Review
Dynamic Duo
Man Up! The Quest for Masculinity by Jeffrey Hemmer
Concordia Publishing House, 2017
(315 pages, $14.99, paperback)
Man of the House: A Handbook for Building a Shelter That Will Last in a World That Is Falling Apart by C. R. Wiley
Wipf & Stock, 2017
(139 pages, $20.98, paperback)
reviewed by S. M. Hutchens
Years ago I encountered the derisive epithet "genital theology" among the nastier members of the women's ordination crowd. It represented the reactionary antithesis of what I have elsewhere called "functionalism," and they meant it to ridicule the idea that the "penis makes the pastor," in favor of the notion that if a woman can do everything a man can by way of ministerial work—preach, preside at the Lord's Supper, lead the flock, and so forth—then, given the equality of men and women taught in the Bible and the priesthood of all believers, there is no substantive theological bar to her doing so. There is, these people believe, no meaningful symbolism in maleness by which Christian belief and practice should be influenced, much less controlled—an idea that pervades religious egalitarianism, beginning with its foundational denial of the significance of the maleness of God Incarnate, which they expunge by substituting his humanness for it.
I have noticed the same bunch does not have much of a problem with the signification of femaleness, for they typically speak of the womb, the breasts, of nursing and nurturing, of openness, inclusion, peacemaking, receptiveness, and the like, as female characteristics of God which are symbolized preeminently in the Church. Churches with heritages that dull their senses to the symbolism that surrounds them—of one thing that stands for another—are not likely to see placement of a woman at pulpit and altar as root and branch denials of the Christic nature of the apostolic ministry, and thus of Christ himself. There may be a flash of recollection among Bible-readers that the Passover Lamb symbolizes Christ, and must be a perfect male. But their sensibilities have been so drowned in the egalitarianism that surrounds them, that a connection between the maleness of the Lamb, of Christ, and the New Testament presumption of maleness in the leaders of churches and families is something more than the head can hold.

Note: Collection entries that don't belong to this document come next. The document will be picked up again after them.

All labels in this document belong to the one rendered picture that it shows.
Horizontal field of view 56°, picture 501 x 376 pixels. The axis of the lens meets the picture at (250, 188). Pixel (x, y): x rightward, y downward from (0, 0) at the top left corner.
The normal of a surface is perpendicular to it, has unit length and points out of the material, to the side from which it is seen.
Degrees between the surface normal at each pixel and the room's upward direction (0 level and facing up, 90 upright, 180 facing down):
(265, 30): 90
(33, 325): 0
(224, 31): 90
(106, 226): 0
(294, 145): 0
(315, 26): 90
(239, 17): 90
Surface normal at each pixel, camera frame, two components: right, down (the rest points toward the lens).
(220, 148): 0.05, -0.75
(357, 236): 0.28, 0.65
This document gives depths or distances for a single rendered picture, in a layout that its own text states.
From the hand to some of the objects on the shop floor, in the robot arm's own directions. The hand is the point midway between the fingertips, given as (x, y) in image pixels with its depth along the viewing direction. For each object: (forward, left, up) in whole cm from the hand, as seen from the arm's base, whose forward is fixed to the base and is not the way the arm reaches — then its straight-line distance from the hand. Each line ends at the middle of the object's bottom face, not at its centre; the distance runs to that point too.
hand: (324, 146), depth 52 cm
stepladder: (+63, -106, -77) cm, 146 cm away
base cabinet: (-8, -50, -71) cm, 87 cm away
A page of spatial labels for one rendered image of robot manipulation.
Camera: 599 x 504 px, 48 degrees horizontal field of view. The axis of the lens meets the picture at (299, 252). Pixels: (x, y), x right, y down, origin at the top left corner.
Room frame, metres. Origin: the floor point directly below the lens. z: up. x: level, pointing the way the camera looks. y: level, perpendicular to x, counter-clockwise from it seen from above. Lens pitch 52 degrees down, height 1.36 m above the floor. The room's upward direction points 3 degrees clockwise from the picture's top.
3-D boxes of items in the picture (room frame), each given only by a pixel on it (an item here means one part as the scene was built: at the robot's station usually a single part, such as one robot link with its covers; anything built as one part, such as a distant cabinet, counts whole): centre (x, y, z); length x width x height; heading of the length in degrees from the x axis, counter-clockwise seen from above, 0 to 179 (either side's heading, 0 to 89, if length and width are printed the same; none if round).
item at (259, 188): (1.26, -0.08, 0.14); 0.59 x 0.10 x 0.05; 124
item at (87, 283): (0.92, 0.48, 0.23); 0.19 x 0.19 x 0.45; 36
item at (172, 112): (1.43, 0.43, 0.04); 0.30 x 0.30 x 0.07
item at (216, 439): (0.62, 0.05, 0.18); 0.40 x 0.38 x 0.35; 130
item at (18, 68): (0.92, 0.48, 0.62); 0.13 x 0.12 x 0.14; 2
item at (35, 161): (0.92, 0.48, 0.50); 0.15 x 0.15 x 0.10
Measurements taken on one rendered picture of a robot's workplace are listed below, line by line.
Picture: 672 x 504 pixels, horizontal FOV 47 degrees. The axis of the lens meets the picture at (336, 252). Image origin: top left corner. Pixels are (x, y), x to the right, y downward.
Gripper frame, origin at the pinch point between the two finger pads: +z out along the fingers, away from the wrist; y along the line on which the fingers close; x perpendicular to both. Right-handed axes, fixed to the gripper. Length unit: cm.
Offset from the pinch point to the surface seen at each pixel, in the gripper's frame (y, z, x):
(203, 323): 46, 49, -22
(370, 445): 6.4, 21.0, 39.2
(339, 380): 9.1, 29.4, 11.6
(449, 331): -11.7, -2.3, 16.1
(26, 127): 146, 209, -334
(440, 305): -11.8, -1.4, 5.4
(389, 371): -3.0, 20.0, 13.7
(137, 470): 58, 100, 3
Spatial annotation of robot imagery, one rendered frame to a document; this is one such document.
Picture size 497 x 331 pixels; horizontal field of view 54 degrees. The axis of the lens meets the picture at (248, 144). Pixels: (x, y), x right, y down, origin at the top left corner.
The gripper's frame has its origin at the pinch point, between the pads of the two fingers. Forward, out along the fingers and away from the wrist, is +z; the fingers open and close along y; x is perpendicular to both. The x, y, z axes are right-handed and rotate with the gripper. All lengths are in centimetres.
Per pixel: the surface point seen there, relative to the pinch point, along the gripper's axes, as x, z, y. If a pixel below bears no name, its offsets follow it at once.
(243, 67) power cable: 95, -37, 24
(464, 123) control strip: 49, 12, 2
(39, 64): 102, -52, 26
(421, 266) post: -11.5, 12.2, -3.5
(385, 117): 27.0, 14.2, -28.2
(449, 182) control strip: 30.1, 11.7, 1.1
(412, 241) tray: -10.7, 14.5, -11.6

As a Lutheran pastor, Jeffrey Hemmer is well-placed to explain the genital theology of the Christian Church, for the Lutherans, like the Catholics, as mysterious as they are to this writer, never, to their credit, lost the ability to see (as many Protestants did) that we residents of the visible world are bound to the invisible in a complex of meaning mediated by things here that stand for things there and mediate them to us. Lutherans who have kept their Lutheranism have not developed a base intuition of symbolic nullity that allows them to digest the idea that the maleness of Christ and its echoes in creation can be smudged into a sexless humanness. When they write books with titles like Man Up! they have more in mind than an admonition to act "more masculine," but speak from a tradition that understands horns being exalted, little fingers being thicker than loins, and "Rise Up, O Men of God" before it was emasculated by the pantywaist ignoramuses who replaced "Men" with "Church." There is much more in his book than this, since it is at base an encouragement to follow Jesus. But Hemmer's Jesus looks like the real one, which is to say, the Lord, who can be described, but not formulated.
Productive Property
C. R. Wiley's Man of the House reads less like a theology and more like a vade mecum, composed of mature and biblically informed observations on household economy in the broadest sense, and the place of the husband and father in the life of the home and family—all very down-to-the-dirt and practical. I found the chapter on property especially interesting, for my own thoughts on a growing concern in our day has been how can one dissociate to a maximal degree from the control of a society that is becoming ever more uncongenial to those who would be free to live a Christian life.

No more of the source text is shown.